_Task:_
Every line in the data below from the one containing "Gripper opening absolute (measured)" down to the one containing "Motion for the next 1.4", both included, must be retyped exactly; no other line is to appear.
-- Source material follows --
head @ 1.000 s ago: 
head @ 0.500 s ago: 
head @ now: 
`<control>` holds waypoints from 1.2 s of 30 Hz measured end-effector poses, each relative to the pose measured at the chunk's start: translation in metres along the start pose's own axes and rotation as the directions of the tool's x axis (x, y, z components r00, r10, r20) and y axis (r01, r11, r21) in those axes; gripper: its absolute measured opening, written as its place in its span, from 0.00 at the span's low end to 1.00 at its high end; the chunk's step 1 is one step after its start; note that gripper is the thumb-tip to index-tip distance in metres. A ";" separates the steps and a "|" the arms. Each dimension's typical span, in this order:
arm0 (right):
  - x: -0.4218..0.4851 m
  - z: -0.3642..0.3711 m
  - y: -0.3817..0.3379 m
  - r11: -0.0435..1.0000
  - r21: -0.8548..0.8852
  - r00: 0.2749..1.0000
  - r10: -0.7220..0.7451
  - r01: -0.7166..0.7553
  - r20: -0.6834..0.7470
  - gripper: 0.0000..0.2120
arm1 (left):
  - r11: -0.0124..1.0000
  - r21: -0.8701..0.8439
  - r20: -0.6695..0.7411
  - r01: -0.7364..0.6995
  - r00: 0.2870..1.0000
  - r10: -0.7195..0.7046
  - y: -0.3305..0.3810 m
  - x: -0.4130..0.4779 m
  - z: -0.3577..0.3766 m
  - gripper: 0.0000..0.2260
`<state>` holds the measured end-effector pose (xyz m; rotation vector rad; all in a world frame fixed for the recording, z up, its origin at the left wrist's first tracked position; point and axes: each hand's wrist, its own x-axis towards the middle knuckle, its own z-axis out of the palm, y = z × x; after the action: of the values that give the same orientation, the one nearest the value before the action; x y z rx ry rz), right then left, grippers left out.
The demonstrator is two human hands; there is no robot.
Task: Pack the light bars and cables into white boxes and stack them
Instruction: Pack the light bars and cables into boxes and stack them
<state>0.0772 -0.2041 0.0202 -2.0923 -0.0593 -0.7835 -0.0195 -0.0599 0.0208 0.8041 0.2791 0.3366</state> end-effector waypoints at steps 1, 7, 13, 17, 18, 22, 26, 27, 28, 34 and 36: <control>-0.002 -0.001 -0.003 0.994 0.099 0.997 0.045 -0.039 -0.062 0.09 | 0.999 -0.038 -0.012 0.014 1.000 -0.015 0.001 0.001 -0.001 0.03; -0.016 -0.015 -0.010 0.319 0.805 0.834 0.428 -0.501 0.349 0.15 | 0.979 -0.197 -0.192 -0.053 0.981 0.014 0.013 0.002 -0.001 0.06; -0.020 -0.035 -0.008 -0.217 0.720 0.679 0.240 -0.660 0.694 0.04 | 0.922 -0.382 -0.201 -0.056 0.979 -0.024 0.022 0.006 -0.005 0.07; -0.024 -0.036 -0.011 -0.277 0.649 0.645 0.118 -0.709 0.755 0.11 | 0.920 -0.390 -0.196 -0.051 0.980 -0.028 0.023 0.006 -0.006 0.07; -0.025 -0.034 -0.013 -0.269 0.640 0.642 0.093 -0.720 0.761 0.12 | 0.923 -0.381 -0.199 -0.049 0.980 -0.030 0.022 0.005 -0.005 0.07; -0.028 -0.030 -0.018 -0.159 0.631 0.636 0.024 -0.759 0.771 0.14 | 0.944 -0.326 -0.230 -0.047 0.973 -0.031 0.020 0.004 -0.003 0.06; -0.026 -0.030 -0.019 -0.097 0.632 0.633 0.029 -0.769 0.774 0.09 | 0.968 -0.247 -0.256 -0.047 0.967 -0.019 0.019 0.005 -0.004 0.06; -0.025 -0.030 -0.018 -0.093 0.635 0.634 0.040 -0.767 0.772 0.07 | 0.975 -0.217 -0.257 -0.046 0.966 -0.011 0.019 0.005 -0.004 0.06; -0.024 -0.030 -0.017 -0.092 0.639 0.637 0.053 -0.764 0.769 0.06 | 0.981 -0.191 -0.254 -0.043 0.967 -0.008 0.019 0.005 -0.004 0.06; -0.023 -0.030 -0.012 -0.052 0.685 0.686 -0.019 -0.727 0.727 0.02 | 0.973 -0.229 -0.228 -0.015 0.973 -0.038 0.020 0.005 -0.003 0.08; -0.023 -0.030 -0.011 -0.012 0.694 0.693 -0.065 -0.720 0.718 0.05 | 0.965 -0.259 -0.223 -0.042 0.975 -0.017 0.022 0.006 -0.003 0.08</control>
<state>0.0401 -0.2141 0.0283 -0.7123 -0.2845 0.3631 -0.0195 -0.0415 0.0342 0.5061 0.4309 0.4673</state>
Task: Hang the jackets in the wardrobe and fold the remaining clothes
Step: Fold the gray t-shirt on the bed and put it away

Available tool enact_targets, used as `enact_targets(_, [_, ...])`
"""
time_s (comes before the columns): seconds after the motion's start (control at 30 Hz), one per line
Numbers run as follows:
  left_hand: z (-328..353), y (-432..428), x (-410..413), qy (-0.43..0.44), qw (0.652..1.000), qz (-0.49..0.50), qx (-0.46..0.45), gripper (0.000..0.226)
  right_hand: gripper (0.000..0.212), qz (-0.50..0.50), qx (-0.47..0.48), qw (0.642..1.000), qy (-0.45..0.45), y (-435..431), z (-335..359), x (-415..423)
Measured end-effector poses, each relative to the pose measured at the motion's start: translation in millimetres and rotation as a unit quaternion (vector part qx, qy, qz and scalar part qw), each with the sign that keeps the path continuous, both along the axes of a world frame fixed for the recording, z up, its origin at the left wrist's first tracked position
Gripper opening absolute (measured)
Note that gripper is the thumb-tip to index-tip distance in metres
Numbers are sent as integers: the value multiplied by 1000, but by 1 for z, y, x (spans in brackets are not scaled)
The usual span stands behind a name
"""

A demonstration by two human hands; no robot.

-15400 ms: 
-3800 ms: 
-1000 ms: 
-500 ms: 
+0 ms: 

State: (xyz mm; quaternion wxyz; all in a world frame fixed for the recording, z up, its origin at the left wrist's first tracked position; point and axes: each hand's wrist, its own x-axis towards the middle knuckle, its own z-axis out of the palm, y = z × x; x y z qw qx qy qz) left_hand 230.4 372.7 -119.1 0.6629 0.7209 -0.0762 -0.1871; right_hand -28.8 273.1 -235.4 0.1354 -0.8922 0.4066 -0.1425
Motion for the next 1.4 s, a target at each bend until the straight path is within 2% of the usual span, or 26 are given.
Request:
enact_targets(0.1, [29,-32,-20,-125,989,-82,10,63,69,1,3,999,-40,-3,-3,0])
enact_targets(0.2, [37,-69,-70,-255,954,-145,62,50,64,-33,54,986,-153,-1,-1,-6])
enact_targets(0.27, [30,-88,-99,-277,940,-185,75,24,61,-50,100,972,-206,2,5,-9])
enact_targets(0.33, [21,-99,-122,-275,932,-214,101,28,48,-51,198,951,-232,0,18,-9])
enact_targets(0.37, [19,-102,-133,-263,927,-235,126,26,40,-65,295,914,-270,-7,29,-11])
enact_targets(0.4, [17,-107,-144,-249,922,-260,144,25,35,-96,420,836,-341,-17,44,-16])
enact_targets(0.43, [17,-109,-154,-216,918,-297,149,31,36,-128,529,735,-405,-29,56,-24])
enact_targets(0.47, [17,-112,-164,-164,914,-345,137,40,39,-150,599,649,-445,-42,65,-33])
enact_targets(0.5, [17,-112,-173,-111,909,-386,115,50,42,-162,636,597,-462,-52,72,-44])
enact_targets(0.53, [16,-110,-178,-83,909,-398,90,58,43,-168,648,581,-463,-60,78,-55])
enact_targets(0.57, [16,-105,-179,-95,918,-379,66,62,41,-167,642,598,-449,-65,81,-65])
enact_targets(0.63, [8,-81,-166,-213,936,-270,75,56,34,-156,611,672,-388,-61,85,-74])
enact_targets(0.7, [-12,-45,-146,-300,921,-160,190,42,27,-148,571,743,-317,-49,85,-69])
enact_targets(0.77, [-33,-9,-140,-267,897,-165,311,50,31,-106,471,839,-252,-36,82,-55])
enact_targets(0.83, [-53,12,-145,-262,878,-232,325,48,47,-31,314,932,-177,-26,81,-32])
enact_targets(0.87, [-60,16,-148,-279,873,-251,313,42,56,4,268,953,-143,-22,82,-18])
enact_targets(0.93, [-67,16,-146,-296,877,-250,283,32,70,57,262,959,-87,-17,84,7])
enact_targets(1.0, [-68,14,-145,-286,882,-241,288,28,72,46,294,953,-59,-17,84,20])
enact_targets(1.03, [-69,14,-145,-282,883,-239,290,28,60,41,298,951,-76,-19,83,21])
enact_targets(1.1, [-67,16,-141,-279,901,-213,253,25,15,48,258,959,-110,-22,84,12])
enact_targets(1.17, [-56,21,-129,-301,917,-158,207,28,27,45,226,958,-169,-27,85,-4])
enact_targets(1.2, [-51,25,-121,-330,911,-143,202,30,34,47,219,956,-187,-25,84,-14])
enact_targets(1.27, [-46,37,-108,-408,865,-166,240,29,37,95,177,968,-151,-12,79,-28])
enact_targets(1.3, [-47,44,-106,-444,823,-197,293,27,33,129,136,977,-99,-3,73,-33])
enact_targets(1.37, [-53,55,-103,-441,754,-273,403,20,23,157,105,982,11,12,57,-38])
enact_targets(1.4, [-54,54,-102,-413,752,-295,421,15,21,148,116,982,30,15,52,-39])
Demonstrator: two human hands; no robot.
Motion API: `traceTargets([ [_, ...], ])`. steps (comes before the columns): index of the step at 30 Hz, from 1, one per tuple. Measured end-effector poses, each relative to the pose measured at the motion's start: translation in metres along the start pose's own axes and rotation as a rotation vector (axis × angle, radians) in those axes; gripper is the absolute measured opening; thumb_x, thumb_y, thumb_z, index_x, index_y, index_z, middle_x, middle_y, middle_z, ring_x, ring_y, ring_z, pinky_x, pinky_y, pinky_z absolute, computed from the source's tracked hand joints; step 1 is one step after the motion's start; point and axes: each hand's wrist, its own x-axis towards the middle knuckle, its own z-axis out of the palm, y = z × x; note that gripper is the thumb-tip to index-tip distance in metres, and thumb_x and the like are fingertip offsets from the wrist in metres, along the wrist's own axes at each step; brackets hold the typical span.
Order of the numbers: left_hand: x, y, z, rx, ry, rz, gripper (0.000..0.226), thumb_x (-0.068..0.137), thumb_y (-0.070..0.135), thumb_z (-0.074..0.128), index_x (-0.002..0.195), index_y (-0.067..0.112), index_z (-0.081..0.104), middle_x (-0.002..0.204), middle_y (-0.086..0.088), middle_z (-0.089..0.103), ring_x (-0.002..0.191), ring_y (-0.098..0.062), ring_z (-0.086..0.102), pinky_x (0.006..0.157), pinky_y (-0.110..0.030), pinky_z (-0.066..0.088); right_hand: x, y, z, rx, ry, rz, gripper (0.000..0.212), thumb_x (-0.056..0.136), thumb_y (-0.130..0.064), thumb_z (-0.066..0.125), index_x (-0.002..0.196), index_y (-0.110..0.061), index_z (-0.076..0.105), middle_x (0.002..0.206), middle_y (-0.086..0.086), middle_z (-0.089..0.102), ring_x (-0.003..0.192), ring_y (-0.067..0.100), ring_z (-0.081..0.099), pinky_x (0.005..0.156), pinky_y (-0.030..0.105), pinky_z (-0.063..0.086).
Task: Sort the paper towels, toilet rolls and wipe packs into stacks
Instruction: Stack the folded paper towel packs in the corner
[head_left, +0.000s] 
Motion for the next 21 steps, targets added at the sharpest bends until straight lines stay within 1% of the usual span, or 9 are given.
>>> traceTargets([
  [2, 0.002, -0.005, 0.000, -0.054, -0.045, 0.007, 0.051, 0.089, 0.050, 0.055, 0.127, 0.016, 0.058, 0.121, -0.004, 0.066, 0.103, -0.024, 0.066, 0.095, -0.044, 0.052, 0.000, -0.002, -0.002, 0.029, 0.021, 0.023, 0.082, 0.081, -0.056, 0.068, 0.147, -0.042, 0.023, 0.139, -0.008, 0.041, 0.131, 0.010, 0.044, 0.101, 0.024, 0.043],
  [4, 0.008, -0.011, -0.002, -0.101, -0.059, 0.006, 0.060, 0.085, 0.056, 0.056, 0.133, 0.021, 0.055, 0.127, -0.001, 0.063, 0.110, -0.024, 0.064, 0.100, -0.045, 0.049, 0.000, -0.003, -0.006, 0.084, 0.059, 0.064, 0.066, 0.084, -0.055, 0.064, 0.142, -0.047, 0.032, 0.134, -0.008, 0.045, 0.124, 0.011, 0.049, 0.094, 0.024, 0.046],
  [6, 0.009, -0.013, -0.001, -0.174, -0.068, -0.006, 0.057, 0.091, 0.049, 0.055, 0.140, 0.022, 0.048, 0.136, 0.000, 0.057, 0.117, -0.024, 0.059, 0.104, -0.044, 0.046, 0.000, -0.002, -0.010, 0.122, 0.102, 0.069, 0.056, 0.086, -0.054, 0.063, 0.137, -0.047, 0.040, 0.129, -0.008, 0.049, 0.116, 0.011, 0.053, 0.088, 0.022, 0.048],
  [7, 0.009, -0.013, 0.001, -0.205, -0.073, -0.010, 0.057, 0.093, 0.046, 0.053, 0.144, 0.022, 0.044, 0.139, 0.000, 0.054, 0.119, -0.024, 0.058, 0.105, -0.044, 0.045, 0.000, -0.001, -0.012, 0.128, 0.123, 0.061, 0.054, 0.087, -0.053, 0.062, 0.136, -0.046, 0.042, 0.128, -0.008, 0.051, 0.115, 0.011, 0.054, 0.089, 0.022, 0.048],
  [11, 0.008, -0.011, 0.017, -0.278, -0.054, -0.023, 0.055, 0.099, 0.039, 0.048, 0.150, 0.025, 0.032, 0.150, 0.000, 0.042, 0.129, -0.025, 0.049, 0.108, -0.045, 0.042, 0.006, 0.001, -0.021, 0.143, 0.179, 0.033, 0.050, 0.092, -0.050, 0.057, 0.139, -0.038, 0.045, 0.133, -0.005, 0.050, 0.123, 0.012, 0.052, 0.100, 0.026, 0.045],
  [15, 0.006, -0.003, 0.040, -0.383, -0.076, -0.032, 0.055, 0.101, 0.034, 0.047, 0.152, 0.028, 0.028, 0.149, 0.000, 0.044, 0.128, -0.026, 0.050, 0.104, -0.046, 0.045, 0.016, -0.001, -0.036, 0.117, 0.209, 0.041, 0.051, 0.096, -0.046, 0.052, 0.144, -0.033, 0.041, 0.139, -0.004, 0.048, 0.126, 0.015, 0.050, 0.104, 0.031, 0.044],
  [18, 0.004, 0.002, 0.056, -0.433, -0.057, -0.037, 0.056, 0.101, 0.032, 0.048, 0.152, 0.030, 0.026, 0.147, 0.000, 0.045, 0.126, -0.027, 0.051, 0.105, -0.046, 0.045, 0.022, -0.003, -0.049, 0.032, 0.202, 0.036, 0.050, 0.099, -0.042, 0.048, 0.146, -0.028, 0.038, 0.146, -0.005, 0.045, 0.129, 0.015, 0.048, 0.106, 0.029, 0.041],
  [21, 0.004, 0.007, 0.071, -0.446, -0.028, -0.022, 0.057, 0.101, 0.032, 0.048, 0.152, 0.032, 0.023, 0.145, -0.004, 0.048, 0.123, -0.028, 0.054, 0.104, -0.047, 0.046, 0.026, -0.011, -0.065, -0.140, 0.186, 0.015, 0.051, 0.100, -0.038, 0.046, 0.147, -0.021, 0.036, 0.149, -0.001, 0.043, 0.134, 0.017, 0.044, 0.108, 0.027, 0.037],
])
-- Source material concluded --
_Result of this task:_
Gripper opening absolute (measured)
Note that gripper is the thumb-tip to index-tip distance in metres
Numbers are sent as integers: the value multiplied by 1000, but by 1 for z, y, x (spans in brackets are not scaled)
The usual span stands behind a name
"""

A demonstration by two human hands; no robot.

-15400 ms: 
-3800 ms: 
-1000 ms: 
-500 ms: 
+0 ms: 

State: (xyz mm; quaternion wxyz; all in a world frame fixed for the recording, z up, its origin at the left wrist's first tracked position; point and axes: each hand's wrist, its own x-axis towards the middle knuckle, its own z-axis out of the palm, y = z × x; x y z qw qx qy qz) left_hand 230.4 372.7 -119.1 0.6629 0.7209 -0.0762 -0.1871; right_hand -28.8 273.1 -235.4 0.1354 -0.8922 0.4066 -0.1425
Motion for the next 1.4 s, a target at each bend until the straight path is within 2% of the usual span, or 26 are given.

With this, the answer is done.